Acquiring another corporation usually means that the acquiring company's name will be the name of the newly merged entity. There is one factor that can change that -- one that is stronger than anything else. What is it? It is you, the consumer.
There is nothing that stirs fear in corporate boards of directors more than negative consumer feedback. The way a company is perceived -- through marketing of its product line to community involvement -- will determine whether the company ultimately succeeds or fails. Thus, it is the buying public -- consumers -- who truly determine the direction a company moves. Lost sales = a sinking business.
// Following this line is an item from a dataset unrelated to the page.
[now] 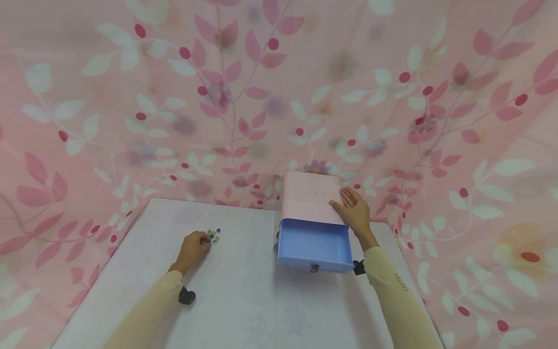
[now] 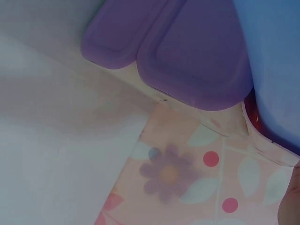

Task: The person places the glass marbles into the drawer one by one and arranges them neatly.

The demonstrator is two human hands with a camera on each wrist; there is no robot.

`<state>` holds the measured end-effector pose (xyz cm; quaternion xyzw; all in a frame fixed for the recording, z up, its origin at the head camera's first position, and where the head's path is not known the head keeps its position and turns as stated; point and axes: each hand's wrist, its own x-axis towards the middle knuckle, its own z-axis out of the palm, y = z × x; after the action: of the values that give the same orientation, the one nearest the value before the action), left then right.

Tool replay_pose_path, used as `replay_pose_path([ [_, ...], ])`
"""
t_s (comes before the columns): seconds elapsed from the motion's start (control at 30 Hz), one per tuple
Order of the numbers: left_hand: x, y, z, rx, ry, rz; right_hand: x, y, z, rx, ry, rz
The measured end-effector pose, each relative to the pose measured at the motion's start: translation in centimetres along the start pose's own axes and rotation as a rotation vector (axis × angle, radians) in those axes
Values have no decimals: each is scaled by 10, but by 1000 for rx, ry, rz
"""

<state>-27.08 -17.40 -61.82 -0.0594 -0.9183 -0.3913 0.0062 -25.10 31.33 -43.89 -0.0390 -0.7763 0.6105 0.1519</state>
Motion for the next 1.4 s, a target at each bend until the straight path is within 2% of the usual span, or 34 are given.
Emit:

In acquiring another company, usually the larger company does one of two things:
1. It takes the smaller company and absorbs the company within the body of the parent organization. The acquired company retains its name and, for all practical purposes, appears to be a separate company. Consumer confidence in the brand remains static in this case. What is an example of this? Check out the companies/products owned by Beatrice Foods.
2. The acquired company is absorbed in totality; the name, assets, product line are all folded into the acquiring company. Little or nothing of the old company's name remains. An example of this is Cingular Wireless' takeover of AT&T Wireless.
In the second example, consumer confidence can be shaken especially if the Board of Directors missteps and fails to anticipate the public's reaction to the acquisition. A time honored brand, loved by consumers, disappears and consumers react negatively.
What are some good alternatives for Boards to consider? Basically there are two options:
1. Rebrand the name to reflect the joining together of two perceived equals. A case in point is the oil industry where you have ExxonMobil and ChevronTexaco to name two. Obviously, the first name is the premier name, but consumers still see the "loved" second name and are reassured.
2. Rebrand the name to reflect the more popular name even if the acquired company is smaller in size. KMart and Sears got "hitched" and the company was renamed Sears Holding. KMart was the acquiring company but the Sears name has less baggage than the bankrupt KMart name. The combined entity has gone one step further by maintaining separate stores with separate names, at least for now. Consumers who like the venerable Sears name can still be confident that it is "business as usual" for the retailer.
There are variations of the two options that Boards may need to consider. Witness BP's acquistion of Amoco: the name says BP, but the pumps say Amoco. Guess whose gasoline is perceived to be the better of the two?
In summation, the consumer ultimately decides whether your rebranded product will succeed or fail. Not bringing consumer sentiment into the mix early on in the acquisition process is potentially dangerous and can be expensive to remedy later on.